AT: That's hard to choose. And if I had to pick out like a key favorite highlight and something that I've become really fond of in terms of memories is back in October last year I had an amazing opportunity to spend two weeks in a rural village based in Rwanda and with the local community. And I was out there with a team of some of the Bechtel people, and we constructed a 52-meter suspension bridge with local workers from the community, and it was honestly one of the most quite memorable, rewarding, meaningful—I can't think of enough adjectives to describe it—experiences to be part of, and it's something that I will never forget.

And I think what the takeaway for me really was that something as basic and essential as simple infrastructure such as a bridge to connect a local village in terms of kids and vulnerable people and adults to go to trade, education, healthcare, etc. They didn't even have that basic infrastructure.

And we often take that for granted in the western world.

And in many places across the world, they're lacking that basic essential infrastructure. So, having the opportunity to be part of the project, I really got to see firsthand how construction of such a simple piece of infrastructure being a bridge really helped transform the local villages and how much it really meant to them.

And not only did I get the amazing experience of working in a completely different culture climate at the in the other side of the world, but I also got to create meaningful bonds with both my Bechtel team and the local villages. And I got to help upskill those local villages to give them lifelong skills that they could apply to projects coming up and really help them create a living for themselves. And I guess I even learned a lot about myself out there in terms of new skills, new ways of thinking, and it really makes you appreciate and not take for granted what we actually have often in the western world. It's one of the memories and projects that I'll never forget, and I can't stop talking about.

CP: The next question is, what's an engineering accomplishment you're proud of and why?

A year or so ago, I was awarded the Outstanding Contribution to Industry at the Institute of Civil Engineers in London. And this was basically an industry recognition for all of the work I had been doing sort of championing diversity and inclusion within both the engineering and construction sector.

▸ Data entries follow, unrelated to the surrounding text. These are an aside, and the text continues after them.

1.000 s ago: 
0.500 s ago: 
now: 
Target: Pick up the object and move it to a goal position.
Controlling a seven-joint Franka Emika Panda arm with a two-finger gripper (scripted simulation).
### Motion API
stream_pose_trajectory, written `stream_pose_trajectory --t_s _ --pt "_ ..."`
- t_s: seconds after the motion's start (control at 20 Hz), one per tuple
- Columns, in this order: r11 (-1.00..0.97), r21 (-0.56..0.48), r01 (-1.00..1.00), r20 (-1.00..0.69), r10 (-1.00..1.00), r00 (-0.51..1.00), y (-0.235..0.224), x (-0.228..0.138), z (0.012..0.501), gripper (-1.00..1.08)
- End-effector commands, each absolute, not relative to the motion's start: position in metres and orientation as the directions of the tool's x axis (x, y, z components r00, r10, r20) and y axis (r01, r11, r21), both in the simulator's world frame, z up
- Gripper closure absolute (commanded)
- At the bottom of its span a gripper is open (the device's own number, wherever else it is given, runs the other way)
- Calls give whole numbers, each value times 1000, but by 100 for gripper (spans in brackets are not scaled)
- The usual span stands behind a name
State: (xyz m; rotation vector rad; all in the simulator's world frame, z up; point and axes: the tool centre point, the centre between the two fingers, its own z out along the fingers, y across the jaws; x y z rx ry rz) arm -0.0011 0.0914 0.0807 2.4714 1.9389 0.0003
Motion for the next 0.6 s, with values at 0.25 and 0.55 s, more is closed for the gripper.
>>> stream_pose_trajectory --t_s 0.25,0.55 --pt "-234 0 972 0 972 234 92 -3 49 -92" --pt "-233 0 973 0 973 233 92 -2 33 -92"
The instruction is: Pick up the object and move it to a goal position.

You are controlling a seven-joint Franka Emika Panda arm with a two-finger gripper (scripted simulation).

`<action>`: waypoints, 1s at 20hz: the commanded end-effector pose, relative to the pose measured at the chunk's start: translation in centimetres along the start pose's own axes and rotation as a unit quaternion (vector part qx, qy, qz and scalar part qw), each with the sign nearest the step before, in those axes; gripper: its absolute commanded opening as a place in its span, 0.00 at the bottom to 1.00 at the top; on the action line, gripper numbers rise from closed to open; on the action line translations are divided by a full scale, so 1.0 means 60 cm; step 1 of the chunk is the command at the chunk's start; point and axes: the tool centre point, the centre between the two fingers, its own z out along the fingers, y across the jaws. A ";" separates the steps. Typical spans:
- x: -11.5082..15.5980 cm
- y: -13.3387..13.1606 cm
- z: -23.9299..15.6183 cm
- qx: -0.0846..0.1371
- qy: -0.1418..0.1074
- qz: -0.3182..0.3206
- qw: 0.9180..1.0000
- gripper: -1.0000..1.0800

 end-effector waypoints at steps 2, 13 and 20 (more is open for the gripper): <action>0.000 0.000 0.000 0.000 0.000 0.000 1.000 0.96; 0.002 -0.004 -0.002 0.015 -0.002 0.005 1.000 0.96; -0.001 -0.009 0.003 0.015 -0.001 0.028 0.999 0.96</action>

And across the years, particularly in Bechtel, I've been a really huge advocate for really working to increase the representation of both women and ethnic minority individuals within our industry and that that means breaking down those barriers, helping create sort of pathways and really encouraging that future diverse pipeline to our industry and help sort of problem solve and contribute to the solutions. Getting that award in the Institute of Civil Engineers, which is a really prestigious building and institute. Yeah, it meant a lot, and it was really nice to be recognized, and it's one that I'm very proud of.

CP: That's great. Congratulation! What excites you about the future of engineering?

AT: What excites me about the future is the unique challenges that we're going to have to tackle as an industry in order to combat things such as climate change achieving our net zero targets, etc., We're going to need to adapt really quickly as an industry to the change. What innovations are we going to use to provide really sustainable solutions to these challenges? And I think that's quite exciting because we're going to really need to shift our way of thinking and problem solving to be able to adapt to those challenges. But I'm also looking forward to seeing our industry as a whole sort of shift in terms of the representation, as I mentioned, and getting a really diverse input from people from all different backgrounds, whether that's all working together. And I think that'll be really nice to see how our industry breaks down these barriers and gets in tune with the times really.

So, there's a lot to look forward to, and I guess it's all opportunity in which we'll all be involved in, in some shape or form.